►
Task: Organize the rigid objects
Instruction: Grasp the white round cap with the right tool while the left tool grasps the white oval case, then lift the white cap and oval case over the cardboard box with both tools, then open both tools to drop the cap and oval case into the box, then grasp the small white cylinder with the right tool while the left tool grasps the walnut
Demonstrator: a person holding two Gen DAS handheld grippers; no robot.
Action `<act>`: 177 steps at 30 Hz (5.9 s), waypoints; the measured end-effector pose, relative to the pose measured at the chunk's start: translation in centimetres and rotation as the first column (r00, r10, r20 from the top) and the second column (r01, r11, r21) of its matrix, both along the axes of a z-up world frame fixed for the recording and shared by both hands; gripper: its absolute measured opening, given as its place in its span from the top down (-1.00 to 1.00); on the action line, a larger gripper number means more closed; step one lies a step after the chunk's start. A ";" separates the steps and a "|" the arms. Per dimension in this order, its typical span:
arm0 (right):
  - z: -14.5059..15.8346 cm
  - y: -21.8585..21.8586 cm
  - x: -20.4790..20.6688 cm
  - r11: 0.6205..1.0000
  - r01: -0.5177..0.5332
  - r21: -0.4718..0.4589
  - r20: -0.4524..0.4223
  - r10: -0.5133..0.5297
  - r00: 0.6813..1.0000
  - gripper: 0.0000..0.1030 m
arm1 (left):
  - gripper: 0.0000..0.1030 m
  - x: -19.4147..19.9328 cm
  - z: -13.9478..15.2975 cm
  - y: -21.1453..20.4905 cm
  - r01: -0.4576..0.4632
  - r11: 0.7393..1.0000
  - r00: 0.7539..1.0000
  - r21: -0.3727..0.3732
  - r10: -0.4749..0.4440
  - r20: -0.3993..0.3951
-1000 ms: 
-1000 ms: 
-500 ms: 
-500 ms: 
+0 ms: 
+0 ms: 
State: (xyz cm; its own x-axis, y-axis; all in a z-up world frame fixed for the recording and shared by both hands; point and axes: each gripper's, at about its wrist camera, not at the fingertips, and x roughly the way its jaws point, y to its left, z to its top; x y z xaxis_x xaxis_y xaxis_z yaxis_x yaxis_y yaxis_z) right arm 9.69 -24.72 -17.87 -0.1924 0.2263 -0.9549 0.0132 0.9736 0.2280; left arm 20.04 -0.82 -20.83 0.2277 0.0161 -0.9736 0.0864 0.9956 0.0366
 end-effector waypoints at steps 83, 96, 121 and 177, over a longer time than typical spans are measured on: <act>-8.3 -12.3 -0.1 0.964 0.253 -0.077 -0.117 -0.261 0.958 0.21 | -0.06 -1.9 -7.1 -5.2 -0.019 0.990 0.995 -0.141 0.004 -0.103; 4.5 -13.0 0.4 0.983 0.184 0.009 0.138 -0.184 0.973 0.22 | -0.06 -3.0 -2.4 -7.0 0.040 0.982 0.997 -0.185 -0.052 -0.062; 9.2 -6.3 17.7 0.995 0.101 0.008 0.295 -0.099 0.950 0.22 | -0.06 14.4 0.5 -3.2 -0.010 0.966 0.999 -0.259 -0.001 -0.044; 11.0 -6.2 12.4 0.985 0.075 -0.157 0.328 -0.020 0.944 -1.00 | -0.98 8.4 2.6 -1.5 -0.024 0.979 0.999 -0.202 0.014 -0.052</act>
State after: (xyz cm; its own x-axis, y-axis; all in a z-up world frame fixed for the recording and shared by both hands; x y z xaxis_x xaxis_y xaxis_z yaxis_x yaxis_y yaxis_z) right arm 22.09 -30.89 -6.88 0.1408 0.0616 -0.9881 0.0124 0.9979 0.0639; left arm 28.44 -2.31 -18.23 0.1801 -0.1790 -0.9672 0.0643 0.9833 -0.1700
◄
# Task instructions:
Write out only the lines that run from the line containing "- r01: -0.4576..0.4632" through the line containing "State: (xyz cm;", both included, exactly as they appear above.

# Solution to the problem:
  - r01: -0.4576..0.4632
  - r11: 0.7393..1.0000
  - r00: 0.7539..1.0000
  - r21: -0.3727..0.3732
  - r10: -0.4749..0.4440
  - r20: -0.3993..0.3951
-1000 ms: 
-1000 ms: 
-500 ms: 
-500 ms: 
+0 ms: 
+0 ms: 
State: (xyz cm; its own x-axis, y-axis; all in a z-up world frame fixed for the recording and shared by both hands; point and axes: each gripper's, at about its wrist camera, not at the fingertips, and x roughly the way its jaws point, y to its left, z to its top; x y z xaxis_x xaxis_y xaxis_z yaxis_x yaxis_y yaxis_z) right arm 9.69 -24.72 -17.87 -0.1924 0.2263 -0.9549 0.0132 0.9736 0.2280; left arm 20.04 -0.82 -20.83 0.2277 0.0161 -0.9736 0.0864 0.9956 0.0366

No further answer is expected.